State how many lines of the entries hold the string "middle", and output nothing but that count.
= = = =
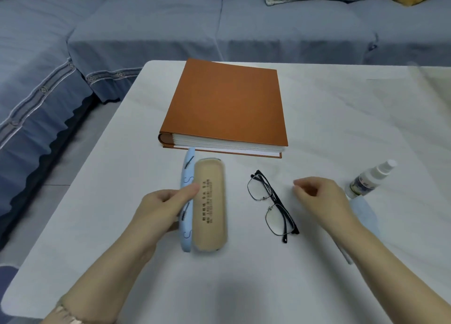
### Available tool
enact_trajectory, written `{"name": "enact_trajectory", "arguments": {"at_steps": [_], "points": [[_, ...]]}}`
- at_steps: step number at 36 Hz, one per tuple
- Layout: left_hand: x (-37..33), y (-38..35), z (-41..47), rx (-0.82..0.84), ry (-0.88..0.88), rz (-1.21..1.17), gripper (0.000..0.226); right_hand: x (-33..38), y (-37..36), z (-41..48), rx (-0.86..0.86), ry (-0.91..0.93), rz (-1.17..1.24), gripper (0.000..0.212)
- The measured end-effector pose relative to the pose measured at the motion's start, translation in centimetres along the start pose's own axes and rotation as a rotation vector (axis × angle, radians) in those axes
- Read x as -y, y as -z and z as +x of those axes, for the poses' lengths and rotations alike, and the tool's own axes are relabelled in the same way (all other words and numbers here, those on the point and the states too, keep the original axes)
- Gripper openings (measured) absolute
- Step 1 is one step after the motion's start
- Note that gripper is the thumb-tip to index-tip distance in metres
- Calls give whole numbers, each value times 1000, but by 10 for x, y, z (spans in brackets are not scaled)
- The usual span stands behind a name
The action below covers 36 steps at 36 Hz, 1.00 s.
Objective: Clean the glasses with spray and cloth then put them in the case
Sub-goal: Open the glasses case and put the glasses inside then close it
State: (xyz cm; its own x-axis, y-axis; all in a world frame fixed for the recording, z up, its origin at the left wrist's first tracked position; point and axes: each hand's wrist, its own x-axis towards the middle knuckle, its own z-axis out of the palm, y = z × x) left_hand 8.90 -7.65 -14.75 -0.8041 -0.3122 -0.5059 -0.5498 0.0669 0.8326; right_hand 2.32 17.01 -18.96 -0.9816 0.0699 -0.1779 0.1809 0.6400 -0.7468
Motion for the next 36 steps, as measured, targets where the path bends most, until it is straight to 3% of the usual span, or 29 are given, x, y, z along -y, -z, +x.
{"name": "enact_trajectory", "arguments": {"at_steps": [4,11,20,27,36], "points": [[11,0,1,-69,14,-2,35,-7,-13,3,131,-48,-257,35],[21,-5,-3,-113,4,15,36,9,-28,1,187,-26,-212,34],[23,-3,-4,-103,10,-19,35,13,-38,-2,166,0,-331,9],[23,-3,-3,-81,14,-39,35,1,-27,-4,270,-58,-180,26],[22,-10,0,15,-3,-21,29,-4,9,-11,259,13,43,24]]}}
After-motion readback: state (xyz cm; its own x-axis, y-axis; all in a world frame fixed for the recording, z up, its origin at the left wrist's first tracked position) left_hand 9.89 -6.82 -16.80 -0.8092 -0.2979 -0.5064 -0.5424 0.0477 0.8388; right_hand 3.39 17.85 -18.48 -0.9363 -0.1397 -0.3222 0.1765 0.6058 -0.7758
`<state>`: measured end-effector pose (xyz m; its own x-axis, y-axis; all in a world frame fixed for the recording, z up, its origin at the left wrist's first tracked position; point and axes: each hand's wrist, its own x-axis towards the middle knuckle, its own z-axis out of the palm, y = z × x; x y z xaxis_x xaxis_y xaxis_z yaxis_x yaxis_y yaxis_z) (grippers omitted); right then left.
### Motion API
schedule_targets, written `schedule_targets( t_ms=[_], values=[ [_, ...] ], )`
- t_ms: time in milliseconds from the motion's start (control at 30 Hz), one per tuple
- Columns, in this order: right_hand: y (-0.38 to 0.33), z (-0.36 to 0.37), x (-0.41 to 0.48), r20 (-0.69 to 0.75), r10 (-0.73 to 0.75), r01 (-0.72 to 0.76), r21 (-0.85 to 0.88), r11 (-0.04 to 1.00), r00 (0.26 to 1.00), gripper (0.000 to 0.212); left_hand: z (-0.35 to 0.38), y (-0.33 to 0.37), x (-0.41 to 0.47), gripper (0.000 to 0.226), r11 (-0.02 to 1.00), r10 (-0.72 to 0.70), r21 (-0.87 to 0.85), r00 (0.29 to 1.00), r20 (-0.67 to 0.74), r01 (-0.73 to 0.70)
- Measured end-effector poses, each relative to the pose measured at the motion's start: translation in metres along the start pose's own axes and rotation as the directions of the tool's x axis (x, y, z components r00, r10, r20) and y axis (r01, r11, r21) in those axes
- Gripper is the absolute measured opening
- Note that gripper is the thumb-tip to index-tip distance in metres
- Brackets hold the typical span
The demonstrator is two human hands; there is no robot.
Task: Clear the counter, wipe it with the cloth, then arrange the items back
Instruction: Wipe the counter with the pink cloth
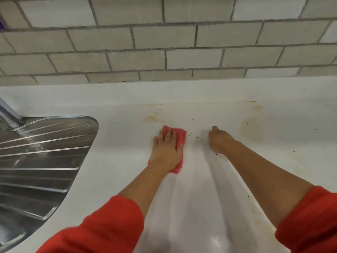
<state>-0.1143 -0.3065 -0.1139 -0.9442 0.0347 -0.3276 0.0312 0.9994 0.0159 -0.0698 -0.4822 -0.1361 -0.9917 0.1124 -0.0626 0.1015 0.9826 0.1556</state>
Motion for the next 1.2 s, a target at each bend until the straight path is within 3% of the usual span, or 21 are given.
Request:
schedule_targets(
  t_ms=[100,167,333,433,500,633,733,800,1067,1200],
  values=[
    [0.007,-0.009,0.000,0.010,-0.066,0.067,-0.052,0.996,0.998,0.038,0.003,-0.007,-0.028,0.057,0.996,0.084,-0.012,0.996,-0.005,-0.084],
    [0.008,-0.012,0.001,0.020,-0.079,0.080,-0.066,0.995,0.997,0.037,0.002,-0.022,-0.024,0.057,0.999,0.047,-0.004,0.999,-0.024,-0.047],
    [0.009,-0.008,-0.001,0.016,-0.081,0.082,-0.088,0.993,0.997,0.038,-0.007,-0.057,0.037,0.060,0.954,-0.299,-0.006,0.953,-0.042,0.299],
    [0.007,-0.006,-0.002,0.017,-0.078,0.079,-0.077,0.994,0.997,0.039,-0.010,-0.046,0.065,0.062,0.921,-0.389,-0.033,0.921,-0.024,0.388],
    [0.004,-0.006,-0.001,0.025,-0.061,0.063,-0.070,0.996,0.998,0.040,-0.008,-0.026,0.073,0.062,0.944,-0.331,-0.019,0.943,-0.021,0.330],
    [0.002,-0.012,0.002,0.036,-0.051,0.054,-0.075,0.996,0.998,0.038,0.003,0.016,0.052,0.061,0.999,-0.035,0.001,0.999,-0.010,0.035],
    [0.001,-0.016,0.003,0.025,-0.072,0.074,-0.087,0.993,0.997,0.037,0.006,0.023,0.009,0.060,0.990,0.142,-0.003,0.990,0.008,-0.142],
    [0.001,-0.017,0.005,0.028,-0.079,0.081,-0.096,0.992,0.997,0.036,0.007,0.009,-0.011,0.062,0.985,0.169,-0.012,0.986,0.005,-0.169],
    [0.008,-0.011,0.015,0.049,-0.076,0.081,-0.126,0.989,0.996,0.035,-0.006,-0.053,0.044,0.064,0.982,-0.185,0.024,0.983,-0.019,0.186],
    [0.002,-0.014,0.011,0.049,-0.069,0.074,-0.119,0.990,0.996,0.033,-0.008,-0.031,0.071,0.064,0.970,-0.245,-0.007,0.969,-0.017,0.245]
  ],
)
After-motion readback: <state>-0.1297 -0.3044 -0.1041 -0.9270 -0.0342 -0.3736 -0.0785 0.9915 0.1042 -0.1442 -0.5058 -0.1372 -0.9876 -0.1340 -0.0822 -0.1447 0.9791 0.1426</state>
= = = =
▸ Result
2